■ Work request: Show every line below where "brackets" appears.

■ Input data:
------------------------------------------------------------

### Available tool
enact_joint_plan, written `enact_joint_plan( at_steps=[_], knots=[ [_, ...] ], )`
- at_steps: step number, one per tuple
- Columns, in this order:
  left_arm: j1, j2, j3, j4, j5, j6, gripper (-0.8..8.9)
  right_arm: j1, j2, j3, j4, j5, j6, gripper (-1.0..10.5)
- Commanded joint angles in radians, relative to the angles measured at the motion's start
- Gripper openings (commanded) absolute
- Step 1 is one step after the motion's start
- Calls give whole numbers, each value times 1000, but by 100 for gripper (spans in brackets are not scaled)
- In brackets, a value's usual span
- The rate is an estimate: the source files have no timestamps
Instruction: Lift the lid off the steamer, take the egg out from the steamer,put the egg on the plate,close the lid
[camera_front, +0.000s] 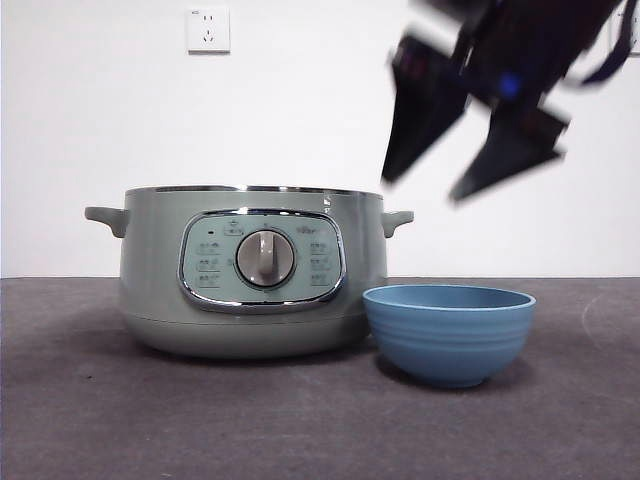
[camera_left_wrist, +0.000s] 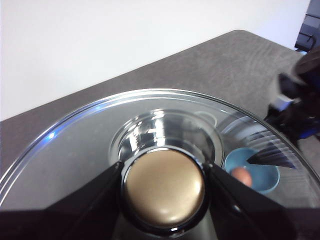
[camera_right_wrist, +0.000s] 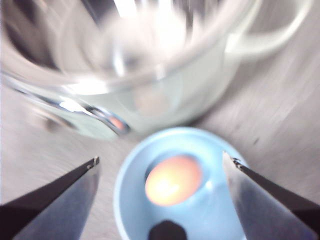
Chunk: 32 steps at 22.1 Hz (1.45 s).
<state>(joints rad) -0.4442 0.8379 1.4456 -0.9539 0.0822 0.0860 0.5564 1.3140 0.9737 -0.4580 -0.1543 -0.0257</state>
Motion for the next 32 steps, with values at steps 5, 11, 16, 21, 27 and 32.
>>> enact_joint_plan(
  at_steps=[5,11,16,21,27,32],
  knots=[
    [-3,166,8,231,92,-11,-8,2,-377,-8,-28,27,32,413],
    [-9,320,-119,466,106,-34,-8,1,-605,-8,-92,158,34,414],
    [-9,385,-285,684,103,-35,-8,1,-660,-8,-119,187,34,414],
    [-9,463,-363,826,94,-36,-8,1,-669,-8,-159,187,45,414],
    [-8,551,-363,927,77,-36,-8,1,-655,-8,-215,186,63,414],
    [-9,609,-363,994,79,-35,-9,1,-653,-8,-229,182,70,414]
  ],
)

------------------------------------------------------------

■ Answer area:
- Calls give whole numbers, each value times 1000, but by 100 for gripper (spans in brackets are not scaled)
- In brackets, a value's usual span

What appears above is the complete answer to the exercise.